Records from a collection
──────────────────────────────

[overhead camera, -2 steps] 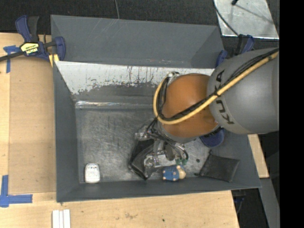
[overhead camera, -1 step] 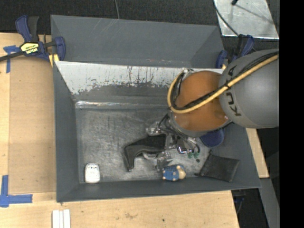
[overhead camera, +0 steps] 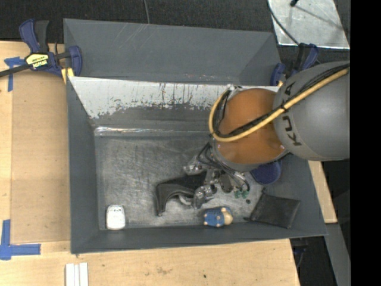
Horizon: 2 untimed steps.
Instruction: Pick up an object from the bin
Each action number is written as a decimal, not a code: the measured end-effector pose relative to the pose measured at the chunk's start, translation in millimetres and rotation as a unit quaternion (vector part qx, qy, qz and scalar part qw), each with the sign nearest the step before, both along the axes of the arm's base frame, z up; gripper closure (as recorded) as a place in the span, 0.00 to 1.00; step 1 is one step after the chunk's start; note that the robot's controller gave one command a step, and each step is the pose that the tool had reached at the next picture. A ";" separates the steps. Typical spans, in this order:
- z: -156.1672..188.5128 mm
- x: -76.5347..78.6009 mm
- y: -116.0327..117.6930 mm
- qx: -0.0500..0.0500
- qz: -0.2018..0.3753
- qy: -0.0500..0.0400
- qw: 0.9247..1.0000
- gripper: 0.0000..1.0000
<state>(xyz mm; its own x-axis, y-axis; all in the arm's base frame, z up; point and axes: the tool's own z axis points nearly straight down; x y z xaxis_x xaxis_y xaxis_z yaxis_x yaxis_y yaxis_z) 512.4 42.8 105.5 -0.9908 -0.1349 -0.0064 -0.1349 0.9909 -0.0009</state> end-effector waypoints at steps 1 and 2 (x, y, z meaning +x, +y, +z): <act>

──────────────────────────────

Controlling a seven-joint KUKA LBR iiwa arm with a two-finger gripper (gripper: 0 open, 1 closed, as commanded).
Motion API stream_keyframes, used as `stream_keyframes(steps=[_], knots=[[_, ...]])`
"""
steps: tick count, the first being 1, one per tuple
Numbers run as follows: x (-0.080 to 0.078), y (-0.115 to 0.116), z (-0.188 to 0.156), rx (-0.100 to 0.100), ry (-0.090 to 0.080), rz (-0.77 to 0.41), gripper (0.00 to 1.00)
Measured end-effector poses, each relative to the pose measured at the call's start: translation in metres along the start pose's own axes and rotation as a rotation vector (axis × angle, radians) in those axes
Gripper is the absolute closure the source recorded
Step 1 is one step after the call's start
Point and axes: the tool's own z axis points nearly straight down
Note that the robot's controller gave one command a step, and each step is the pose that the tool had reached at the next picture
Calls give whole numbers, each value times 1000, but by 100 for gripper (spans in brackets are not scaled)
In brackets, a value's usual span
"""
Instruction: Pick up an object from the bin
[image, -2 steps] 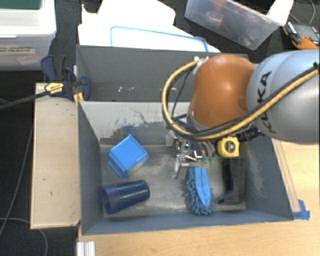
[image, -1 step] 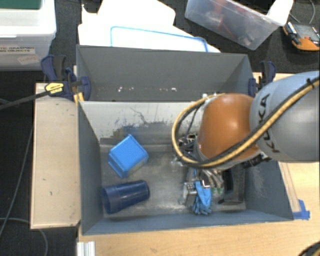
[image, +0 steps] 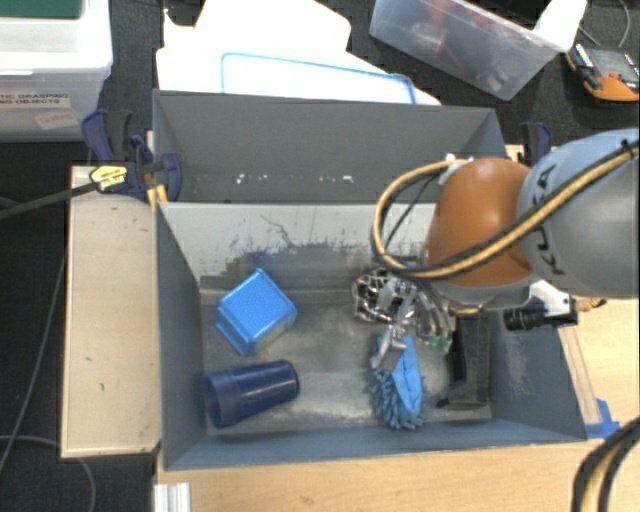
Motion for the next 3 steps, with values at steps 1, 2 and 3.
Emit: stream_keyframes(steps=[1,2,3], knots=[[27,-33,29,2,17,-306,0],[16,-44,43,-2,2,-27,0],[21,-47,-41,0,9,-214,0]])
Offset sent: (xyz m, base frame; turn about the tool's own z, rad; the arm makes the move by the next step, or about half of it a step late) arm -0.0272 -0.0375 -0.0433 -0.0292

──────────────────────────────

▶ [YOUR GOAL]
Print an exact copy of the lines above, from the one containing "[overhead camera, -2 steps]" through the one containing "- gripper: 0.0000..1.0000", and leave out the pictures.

▶ [TASK ANSWER]
[overhead camera, -2 steps] 
[overhead camera, -1 step] 
[overhead camera, +0 steps] 
Horizon: 2 untimed steps.
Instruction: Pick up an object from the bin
Each action number is written as a decimal, not a code: the measured end-effector pose relative to the pose measured at the chunk's start, translation in millimetres and rotation as a unit quaternion (vector part qx, qy, qz and scalar part qw), each with the sign nearest the step before, both along the axes of the arm's base frame, z up; gripper closure (as recorded) as a place in the span, 0.00 to 1.00; step 1 is one step after the chunk's start; note that the robot's controller gave one command a step, and each step is the pose that the tool had reached at the next picture. A ";" separates the steps. Typical spans, in this order:
- z: -156.1672..188.5128 mm
- x: -76.5347..78.6009 mm
- y: -116.0327..117.6930 mm
- qx: -0.0500..0.0500
- qz: -0.2018..0.3753
- qy: -0.0500..0.0400
- qw: 0.9247..1.0000
- gripper: 0.0000..1.0000

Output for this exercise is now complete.